Through Impulse and Intuition
oriflamme. by Sandra Miller.
Ahsahta Press, 2005. $16.
Reviewed by Catherine Daly.
first book, oriflamme., is organized by her references to
symbols in the poems. An oriflamme was the alternative to
the fleur de lis on Medieval French battlefields, and it makes an
early appearance in Le Chanson de Roland. The ori in
oriflamme is a gilt (gold) lance; the flamme is a banner (of
any color), but also means flame. The flame-red silk banner
stitched with flames that the oriflamme later became compounds this
association. The oriflamme is, thus, a symbol of war which leads fighters
on to the field of battle. The application to Sandra Miller's poems
is obvious: the page is the field, and the "inflammatory" or
inspirational symbol or standard leads the reader into it.
Miller's poems are clearly in the Romantic/Symbolist/Surrealist vein; they proceed through impulse and intuition rather than stricter sorts of association. In one poem in the beginning of the collection, Miller conducts a dance of oppositions, or oscillations, between the sun ("of which I am the sun," "bluest sun," "sunleash," "sunlash," "'sunlight has weight,'" etc.) and an abyss which is "a black disk" or a black hole or a watery abyss. If the sun, small star, or heart is also an oriflamme of sorts, its opposite, here, the black hole or collapsed star, is the ultimate subject, the human. The symbolic references Miller makes organize the collection. Faces, a white field, wall, paper or moon, and the various sorts of stars interrelate through Deleuze and Felix Guattari on the topic of faciality:
Significance is never without a white wall upon which it inscribes
its signs and redundancies. Subjectification is never without a black
hole in which it lodges its consciousness, passion, and redundancies.
"Year Zero: Faciality," A Thousand Plateaus
The quotes in the book are mostly "quoted through" literary critics. For example, the epigraph of "We are heavy to bend." is called a "North Russian incantation" in the portion of Roman Jakobsen's essay, "Linguistics and Poetics" on the magic qualities of language referring to a symbolic or abstract third "person."
Send grief beyond the blue Sea
to the Sea bottom,
like a grey stone,
never to rise from the Sea bottom
This type of reference to the symbolic or abstract is the type the word oriflamme makes. When Miller quotes more from the Jakobson essay at the center of the poem "'Everywhere it is face,'" she returns to the ideas of signification and subjectification on white wall, field, or page. The other quote illustrating magical language in the Jakobson essay also appears in the same poem:
'May this sty dry, tfu, tfu'
Thus, when Miller writes, "Sea bottom / spoken here," "fugue spoken here," and "tfu tfu / spoken here," she alters the text usually displayed on the signs that appear in the windows of shops with multilingual clerks (e.g., "English Spoken Here") to write about how her poems are incantatory rather than more typically "poetic," how their meanings are about the marriage of form and, respectively, grief and absurdity.
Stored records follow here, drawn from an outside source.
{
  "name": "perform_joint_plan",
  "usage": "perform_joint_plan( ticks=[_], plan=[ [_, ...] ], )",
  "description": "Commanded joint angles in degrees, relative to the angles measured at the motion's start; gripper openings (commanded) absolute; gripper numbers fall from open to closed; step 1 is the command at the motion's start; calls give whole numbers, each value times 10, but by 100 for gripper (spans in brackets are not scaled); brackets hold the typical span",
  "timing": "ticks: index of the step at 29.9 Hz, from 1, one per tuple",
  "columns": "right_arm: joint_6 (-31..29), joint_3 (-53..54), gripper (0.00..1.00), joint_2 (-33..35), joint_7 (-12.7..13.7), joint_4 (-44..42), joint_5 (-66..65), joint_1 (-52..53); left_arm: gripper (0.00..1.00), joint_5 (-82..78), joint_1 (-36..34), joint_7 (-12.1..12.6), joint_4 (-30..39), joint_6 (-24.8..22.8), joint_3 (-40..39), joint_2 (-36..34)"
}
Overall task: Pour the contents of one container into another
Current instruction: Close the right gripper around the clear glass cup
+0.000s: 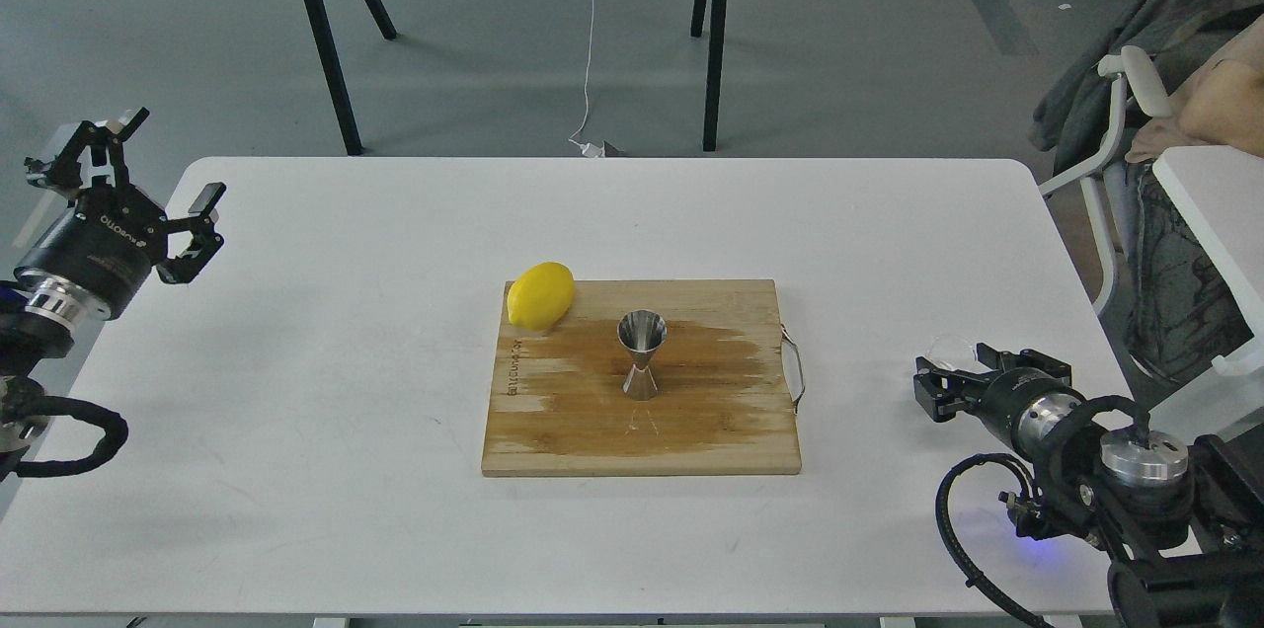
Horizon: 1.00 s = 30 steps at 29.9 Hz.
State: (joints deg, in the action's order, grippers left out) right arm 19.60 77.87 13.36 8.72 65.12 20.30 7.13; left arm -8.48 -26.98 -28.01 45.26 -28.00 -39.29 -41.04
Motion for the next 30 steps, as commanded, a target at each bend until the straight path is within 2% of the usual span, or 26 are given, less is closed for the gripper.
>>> perform_joint_plan(
  ticks=[1,11,20,30],
  plan=[
    [-1,0,64,0,-1,0,-1,0,99,0,0,0,0,0,0,0],
    [-4,-15,56,0,-3,-1,-1,-1,99,0,-1,0,-18,0,1,10],
    [-47,-16,41,0,-3,-1,-1,-6,99,0,-1,0,-18,0,0,11],
    [-53,-16,38,0,-3,10,-1,-4,99,0,-1,0,-22,0,0,11]
  ],
)
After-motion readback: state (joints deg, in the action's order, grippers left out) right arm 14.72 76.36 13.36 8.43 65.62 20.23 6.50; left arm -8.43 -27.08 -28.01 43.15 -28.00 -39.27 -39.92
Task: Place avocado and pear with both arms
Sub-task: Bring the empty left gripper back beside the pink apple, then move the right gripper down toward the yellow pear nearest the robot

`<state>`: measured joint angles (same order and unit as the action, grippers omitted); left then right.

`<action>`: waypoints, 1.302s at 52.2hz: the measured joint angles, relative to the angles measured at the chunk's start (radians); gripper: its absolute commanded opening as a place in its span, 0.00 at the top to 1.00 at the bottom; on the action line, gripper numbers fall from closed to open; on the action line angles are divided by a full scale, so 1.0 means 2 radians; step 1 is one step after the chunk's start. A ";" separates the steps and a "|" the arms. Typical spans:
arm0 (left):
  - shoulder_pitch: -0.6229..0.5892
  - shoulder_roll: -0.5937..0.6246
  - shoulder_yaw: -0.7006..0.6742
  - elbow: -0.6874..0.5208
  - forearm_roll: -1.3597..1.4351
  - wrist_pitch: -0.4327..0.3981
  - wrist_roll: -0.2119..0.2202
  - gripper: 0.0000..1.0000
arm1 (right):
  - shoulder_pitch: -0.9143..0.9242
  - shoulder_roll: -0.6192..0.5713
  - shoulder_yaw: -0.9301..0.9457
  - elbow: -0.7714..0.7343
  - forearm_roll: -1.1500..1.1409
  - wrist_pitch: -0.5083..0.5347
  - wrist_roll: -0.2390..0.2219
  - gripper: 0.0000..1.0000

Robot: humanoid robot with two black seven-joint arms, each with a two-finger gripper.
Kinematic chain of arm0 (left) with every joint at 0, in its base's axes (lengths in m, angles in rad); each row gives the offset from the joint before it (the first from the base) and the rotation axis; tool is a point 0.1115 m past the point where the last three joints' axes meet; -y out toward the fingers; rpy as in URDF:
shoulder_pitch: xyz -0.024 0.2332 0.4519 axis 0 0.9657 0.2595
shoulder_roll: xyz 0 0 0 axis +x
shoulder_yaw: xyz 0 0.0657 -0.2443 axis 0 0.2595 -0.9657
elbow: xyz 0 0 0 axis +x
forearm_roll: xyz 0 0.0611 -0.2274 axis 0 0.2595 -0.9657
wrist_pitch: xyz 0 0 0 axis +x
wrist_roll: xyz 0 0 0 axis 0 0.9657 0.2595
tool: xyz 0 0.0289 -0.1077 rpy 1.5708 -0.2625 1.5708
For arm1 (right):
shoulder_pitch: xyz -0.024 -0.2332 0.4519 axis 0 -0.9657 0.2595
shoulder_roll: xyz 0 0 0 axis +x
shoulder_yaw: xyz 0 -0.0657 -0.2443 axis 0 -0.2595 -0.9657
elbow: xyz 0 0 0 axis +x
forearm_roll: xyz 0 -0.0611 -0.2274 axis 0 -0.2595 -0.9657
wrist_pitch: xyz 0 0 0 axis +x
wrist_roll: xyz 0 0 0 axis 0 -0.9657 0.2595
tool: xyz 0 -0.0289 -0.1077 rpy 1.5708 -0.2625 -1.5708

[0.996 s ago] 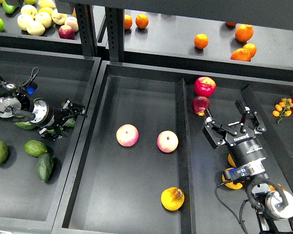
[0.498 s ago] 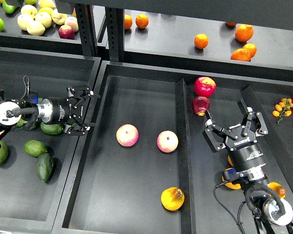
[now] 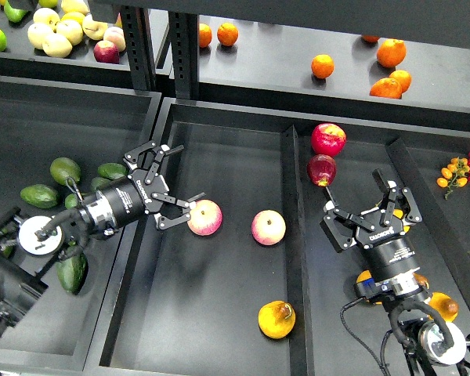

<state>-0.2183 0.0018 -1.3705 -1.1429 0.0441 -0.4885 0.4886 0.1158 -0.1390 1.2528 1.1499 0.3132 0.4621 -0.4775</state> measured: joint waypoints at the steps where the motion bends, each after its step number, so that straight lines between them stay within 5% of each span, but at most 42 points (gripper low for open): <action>1: 0.003 0.000 -0.001 -0.004 0.000 0.000 0.000 0.01 | 0.001 -0.004 -0.002 0.000 0.000 0.000 -0.001 0.00; 33: 0.079 -0.001 0.002 -0.034 -0.001 0.000 0.000 0.01 | 0.063 -0.216 -0.183 0.003 -0.057 0.013 -0.006 0.00; 68: 0.085 -0.001 0.018 -0.046 -0.001 0.000 0.000 0.01 | 0.126 -0.216 -0.330 -0.051 -0.166 0.013 -0.006 0.01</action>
<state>-0.0490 -0.0001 -1.3347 -1.2346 0.0413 -0.4890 0.4887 0.3676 -0.5710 0.5938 1.0473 -0.0188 0.4888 -0.4888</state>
Miller continues these themes with the poem opening with a quote from Ronald Omnes, who wrote books explaining quantum mechanics, defining a black hole (without mentioning that "This expression," the phrase opening the quote, refers to "black hole"). This poem continues with a Jakobsonian consideration of a spell as male speech.
Poems later in the collection return to the themes of oscillation between sun and collapsed star developed in the opening sequence. In "My symphalograph must be a pointed cyanosis." where cyanosis is having blue skin, a visible symptom like the coinage "symphalograph," the major quote is from William Gass' "On Being Blue." Gass' full line, which includes a sun / face/ oriflamme in the original that Miller has chosen not to include, is:
among a melange of meanings, there is one with a more
immediate appeal ... it will assume a center like a sun...
The poem later in the collection, "stretti, blunt rustic." recalls the themes developed in the opening sequence, as a stretti is, by definition, a fugue-like dialogue between subject and answer where the subject and answer converge; appropriately, alternating stanzas of this poem are left and right justified.
In another example of this type of organization or thematic flow between poems, the aubade "sordid intimacy of eiderdown: traversed by waves," is preceded by the poem, "osculation for easter flower." (i.e., kiss for lily) where the quotes define the "sordid" of the next poems' title and associate both poems with the oscillation or wave motion between opposites.
It should be no surprise that many of the apparent subjects of these poems are the same as the subjects the quoted literary critics use to elucidate their theories, but the poems in oriflamme. go far beyond mere illustrations or riffs to embody new mysteries, weave new spells.